┌────────
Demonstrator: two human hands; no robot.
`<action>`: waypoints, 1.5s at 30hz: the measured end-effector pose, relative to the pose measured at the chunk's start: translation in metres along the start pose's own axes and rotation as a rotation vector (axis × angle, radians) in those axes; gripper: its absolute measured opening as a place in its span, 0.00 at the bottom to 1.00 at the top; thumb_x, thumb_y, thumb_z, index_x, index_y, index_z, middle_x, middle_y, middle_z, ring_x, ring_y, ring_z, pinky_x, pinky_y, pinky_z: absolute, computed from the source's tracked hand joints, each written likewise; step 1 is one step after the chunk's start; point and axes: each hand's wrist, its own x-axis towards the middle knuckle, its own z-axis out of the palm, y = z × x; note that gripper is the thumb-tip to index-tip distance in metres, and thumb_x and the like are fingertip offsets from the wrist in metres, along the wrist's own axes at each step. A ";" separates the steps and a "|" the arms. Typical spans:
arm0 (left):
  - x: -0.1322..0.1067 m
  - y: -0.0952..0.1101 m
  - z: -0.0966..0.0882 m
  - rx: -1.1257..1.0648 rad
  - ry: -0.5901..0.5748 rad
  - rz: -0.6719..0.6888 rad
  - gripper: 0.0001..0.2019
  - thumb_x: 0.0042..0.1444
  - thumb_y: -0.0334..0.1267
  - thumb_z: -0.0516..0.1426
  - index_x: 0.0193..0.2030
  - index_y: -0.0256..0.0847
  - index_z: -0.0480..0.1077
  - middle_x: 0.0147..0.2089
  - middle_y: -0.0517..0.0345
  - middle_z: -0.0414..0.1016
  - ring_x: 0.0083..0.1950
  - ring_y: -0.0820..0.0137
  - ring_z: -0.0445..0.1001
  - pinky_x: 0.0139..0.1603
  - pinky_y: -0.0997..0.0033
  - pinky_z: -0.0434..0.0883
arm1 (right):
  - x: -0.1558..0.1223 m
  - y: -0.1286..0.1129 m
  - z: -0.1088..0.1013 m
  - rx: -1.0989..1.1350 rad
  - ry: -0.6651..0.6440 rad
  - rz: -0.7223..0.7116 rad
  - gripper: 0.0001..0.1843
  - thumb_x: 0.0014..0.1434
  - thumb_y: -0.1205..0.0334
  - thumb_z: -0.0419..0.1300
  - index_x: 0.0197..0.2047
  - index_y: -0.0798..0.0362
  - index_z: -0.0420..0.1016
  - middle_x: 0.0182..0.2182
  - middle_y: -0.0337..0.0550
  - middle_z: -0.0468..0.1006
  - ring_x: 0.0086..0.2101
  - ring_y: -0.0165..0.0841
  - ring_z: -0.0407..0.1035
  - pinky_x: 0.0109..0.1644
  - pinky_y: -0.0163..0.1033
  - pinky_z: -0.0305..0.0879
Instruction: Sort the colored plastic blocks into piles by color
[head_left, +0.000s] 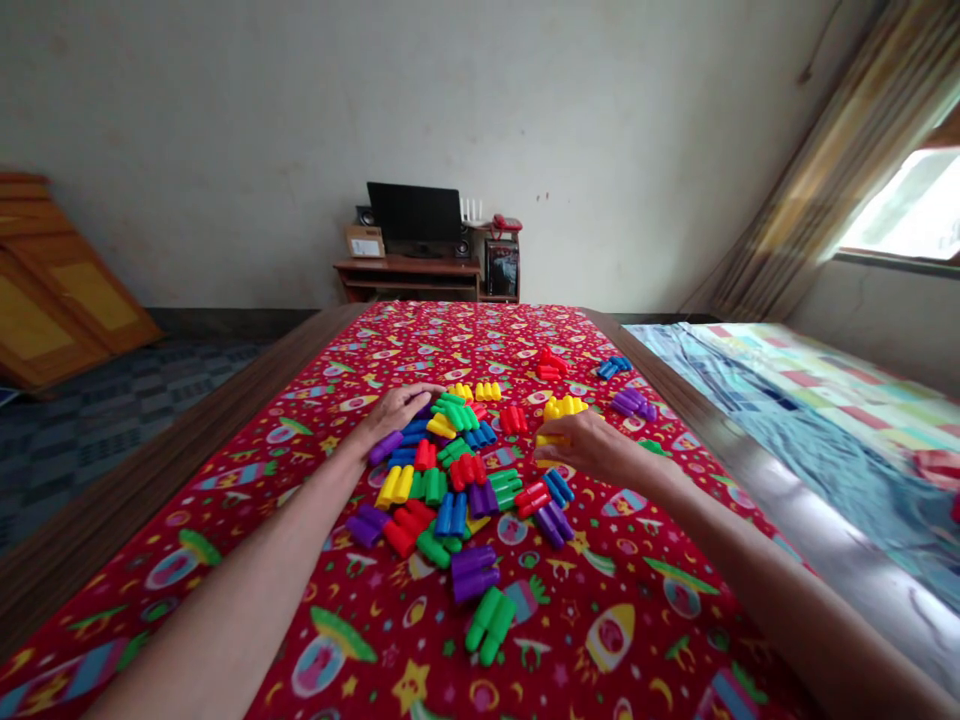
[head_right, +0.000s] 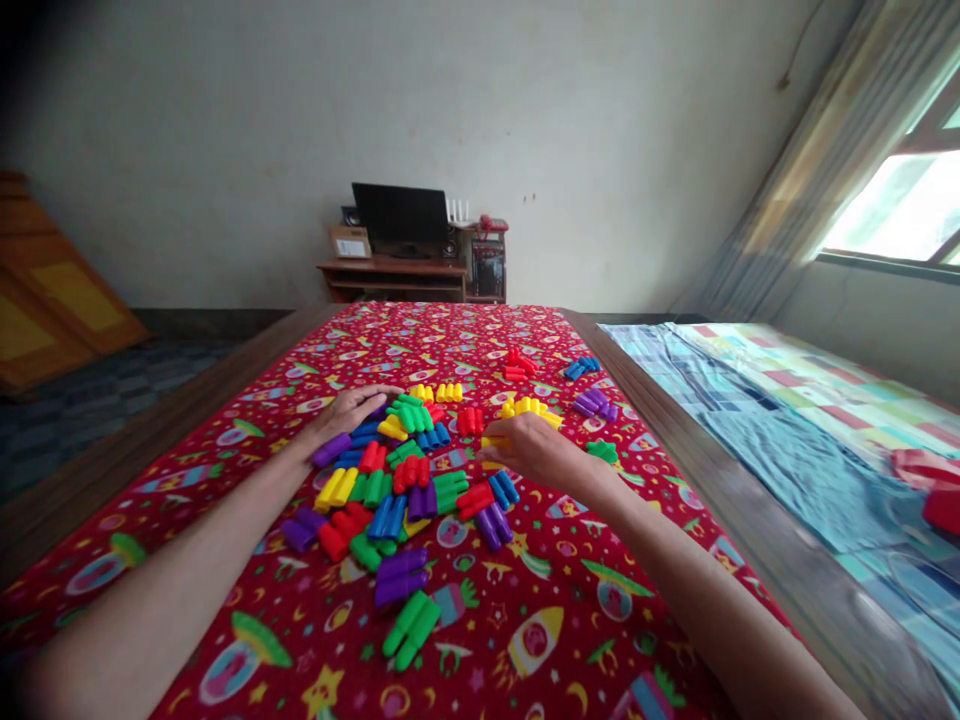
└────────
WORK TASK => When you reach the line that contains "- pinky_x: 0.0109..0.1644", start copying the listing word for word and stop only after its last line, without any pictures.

ANSWER BOX =>
  - pinky_x: 0.0109..0.1644
  - pinky_y: -0.0163..0.1033
  - pinky_z: -0.0305..0.0879
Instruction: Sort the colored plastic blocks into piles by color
[head_left, +0.000s] 
[head_right, +0.000s] 

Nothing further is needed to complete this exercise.